WORK INSTRUCTIONS
Set down word for word the lines that begin the entries and run through the line containing "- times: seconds". Give nothing further.

[Stored records]
=-=-=

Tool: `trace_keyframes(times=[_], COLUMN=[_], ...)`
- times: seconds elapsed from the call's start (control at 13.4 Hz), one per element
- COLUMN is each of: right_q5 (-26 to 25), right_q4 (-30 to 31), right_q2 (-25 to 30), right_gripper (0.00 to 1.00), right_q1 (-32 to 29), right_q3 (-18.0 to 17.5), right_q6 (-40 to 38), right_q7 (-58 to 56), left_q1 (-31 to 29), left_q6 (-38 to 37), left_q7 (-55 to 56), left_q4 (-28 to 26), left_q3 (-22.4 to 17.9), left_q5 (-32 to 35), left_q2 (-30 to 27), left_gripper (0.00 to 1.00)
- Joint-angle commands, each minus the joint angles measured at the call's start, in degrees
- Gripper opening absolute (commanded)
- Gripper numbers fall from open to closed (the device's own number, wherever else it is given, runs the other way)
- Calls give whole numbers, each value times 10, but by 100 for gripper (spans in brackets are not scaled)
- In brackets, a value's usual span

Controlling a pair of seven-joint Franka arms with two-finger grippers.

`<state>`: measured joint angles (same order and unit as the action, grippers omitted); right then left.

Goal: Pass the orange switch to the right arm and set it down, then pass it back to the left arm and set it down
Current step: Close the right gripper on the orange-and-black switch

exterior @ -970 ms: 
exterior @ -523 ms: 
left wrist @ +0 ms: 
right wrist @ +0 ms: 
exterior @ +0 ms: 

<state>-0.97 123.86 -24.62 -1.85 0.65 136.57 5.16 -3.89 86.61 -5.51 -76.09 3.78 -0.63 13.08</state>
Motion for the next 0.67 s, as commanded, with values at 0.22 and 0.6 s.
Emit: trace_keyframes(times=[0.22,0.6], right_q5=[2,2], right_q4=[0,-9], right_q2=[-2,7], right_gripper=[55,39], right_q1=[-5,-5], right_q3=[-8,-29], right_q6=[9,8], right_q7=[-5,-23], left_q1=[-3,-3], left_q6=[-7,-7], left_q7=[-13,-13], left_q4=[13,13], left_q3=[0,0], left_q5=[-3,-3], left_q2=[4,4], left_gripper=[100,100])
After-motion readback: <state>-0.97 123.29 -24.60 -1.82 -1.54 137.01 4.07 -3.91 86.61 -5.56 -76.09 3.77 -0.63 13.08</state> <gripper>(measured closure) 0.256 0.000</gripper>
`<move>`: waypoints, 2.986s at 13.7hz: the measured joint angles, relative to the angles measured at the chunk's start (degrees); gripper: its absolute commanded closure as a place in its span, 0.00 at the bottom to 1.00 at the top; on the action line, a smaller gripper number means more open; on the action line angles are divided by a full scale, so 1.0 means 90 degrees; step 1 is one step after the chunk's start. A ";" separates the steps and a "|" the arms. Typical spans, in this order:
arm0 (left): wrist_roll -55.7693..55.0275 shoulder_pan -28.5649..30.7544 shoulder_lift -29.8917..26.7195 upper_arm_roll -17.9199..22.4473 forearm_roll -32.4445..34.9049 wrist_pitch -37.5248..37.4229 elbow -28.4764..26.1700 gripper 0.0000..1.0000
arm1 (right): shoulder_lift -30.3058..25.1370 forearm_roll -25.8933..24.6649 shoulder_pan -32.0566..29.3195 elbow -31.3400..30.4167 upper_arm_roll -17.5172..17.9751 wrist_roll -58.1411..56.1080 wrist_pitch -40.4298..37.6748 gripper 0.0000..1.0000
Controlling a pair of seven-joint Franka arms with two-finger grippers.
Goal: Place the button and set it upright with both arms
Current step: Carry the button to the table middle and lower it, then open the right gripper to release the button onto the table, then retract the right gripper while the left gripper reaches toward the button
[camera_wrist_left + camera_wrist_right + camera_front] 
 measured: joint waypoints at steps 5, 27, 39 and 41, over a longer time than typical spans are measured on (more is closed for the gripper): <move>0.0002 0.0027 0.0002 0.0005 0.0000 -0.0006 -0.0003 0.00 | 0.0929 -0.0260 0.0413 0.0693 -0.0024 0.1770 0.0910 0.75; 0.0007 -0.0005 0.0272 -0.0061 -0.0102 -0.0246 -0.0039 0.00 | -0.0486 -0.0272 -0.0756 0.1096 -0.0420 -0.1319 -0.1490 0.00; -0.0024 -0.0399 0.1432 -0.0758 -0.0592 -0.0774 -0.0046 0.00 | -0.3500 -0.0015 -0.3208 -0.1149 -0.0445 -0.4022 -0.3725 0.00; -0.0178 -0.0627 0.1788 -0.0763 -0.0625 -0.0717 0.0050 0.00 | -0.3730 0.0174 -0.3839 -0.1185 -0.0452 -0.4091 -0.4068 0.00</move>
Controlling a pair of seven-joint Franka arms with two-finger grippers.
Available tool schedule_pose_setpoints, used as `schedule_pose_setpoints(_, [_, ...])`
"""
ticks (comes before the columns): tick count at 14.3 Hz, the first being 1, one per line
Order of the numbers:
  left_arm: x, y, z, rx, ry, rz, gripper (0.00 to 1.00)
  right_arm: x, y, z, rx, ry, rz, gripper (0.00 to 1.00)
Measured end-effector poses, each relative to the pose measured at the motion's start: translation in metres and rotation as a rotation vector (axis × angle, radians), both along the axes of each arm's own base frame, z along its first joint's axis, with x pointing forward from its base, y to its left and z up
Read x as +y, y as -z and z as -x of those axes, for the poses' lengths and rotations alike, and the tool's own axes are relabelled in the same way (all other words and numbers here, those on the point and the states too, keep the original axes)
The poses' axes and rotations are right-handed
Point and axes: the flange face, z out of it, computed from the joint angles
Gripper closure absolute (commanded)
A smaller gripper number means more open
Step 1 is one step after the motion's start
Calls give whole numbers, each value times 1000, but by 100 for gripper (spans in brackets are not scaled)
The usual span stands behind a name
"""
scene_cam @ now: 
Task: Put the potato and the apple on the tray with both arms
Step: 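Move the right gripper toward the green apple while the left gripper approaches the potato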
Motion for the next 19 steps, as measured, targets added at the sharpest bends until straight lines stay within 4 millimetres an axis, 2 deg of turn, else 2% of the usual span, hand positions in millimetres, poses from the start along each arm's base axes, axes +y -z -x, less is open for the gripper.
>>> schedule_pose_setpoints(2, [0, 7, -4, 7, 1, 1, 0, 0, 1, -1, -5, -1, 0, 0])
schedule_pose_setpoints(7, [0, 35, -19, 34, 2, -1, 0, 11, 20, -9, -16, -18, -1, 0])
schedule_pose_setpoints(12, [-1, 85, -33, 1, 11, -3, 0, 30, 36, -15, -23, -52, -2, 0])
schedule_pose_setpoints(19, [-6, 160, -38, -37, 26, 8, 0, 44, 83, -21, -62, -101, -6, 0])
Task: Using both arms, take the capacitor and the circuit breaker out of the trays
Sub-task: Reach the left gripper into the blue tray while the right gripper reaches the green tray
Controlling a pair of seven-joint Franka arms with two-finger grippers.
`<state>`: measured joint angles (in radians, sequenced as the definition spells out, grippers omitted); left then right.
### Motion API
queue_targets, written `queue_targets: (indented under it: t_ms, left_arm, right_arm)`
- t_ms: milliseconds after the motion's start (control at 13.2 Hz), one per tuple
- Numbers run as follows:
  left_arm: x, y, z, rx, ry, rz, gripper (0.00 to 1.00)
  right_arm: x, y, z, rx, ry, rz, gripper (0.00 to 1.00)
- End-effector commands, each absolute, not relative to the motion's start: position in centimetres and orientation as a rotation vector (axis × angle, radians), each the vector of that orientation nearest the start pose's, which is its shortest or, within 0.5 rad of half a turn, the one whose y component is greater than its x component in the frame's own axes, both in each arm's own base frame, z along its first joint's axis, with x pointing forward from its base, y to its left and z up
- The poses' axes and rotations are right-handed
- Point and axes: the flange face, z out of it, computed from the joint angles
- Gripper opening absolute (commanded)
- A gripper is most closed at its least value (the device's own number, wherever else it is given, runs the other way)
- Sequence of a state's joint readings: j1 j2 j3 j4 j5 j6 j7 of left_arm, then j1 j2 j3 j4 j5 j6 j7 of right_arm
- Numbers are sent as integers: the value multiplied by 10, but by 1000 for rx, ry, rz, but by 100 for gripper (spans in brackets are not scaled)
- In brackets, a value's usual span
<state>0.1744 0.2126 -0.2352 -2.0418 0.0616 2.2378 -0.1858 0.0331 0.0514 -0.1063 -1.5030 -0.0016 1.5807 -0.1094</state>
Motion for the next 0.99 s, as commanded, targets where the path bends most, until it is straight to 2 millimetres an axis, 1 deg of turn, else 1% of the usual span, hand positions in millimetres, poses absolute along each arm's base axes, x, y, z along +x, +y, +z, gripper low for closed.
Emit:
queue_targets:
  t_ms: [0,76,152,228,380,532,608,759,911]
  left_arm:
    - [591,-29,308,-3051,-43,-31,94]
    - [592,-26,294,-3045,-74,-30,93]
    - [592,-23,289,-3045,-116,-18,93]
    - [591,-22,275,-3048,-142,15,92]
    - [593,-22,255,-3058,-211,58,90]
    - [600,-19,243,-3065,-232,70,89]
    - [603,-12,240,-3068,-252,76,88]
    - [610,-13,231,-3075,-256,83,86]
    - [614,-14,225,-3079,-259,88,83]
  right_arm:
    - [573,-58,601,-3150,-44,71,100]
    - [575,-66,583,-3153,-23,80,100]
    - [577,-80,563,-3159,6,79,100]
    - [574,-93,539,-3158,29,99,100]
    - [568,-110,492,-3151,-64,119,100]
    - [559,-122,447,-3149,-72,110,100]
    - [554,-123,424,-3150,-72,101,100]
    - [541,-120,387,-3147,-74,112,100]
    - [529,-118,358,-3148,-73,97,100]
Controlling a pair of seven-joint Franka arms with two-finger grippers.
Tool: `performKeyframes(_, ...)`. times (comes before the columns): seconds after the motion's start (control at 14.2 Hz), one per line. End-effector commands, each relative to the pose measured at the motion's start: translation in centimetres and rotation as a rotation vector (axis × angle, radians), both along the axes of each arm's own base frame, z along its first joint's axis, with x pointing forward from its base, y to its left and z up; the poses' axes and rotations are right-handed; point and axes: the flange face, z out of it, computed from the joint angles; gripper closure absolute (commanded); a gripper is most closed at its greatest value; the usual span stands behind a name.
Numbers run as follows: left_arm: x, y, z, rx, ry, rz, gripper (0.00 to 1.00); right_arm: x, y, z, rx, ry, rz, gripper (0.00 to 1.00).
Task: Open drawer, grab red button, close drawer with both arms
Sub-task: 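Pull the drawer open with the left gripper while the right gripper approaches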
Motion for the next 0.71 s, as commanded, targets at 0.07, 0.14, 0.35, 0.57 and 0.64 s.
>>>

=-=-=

ANSWER FOR THIS EXERCISE
Tool: `trace_keyframes(times=[_], COLUMN=[_], ...)`
- times: seconds elapsed from the call's start (control at 13.4 Hz), one per element

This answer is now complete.